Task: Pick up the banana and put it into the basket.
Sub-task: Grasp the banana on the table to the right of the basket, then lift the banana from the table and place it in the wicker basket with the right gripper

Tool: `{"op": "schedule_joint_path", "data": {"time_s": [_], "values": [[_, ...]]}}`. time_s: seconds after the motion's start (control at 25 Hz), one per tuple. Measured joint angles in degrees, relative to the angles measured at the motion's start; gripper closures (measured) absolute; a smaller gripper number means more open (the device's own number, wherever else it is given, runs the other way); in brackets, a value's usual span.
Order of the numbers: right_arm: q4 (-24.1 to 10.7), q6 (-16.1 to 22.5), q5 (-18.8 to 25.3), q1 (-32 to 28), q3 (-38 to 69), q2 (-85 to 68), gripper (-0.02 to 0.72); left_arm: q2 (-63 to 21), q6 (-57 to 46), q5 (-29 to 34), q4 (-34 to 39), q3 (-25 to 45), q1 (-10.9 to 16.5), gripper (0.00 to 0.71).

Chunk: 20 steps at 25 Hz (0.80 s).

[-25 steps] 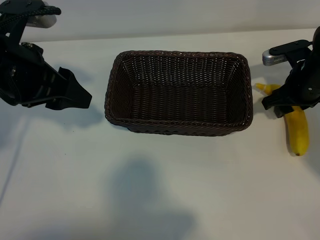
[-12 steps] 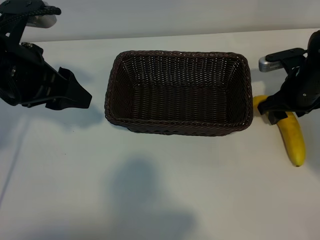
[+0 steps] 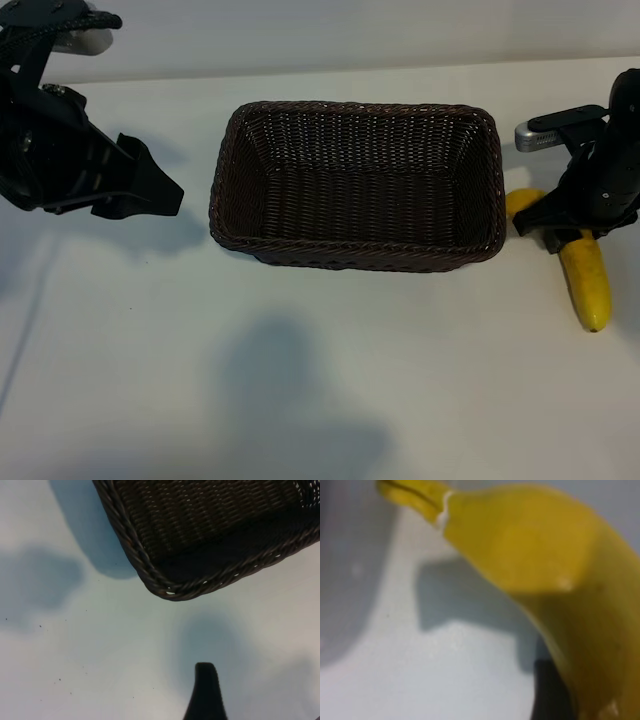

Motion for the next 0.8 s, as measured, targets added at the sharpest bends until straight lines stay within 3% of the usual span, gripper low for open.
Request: {"op": "schedule_joint_path", "data": {"time_s": [0.36,0.8], "values": [[-0.57,0.14,-0.12,0.00,0.00,0.00,0.278,0.00,0.00,-0.22,0.00,0.00,0.00,0.136],[-4.08,3.93,1.48,0.00,-2.19,-5.40,0.279,0.00,0.00,-0.36,0.00,0.08,0.00,0.136]]}}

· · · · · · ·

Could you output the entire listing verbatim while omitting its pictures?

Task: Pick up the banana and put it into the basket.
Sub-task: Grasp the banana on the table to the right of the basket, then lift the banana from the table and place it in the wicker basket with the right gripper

Tool: `{"op": "schedule_joint_path", "data": {"time_s": [_], "values": [[_, ...]]}}`. time_s: seconds after the motion's start (control at 25 Hz), one per tuple. Measured joint angles in degrees, relative to the angles measured at the motion's start; gripper closures (measured) absolute; a smaller gripper number means more open (the device's own number, wherever else it is given, runs the other way); in brackets, a value's usual span.
Order of the numbers: right_arm: q4 (-24.1 to 10.7), q6 (-16.1 to 22.5), q5 (-18.8 to 25.3), q1 (-32 to 28), q3 (-38 to 69), q2 (-85 to 68), gripper (-0.02 to 0.72); left_arm: q2 (-63 to 21), q6 (-57 to 46), q5 (-29 to 34), q4 (-34 to 39), q3 (-25 to 45), q1 (-10.9 to 16.5), gripper (0.00 to 0.71).

Chunk: 20 steps at 25 Hz (0.80 s).

[-25 steps] 
[-12 steps] 
[+0 steps] 

Motion for the next 0.8 s, as measured, targets added at the sharpest bends until straight lines stay within 3% of the usual span, gripper low for open.
Request: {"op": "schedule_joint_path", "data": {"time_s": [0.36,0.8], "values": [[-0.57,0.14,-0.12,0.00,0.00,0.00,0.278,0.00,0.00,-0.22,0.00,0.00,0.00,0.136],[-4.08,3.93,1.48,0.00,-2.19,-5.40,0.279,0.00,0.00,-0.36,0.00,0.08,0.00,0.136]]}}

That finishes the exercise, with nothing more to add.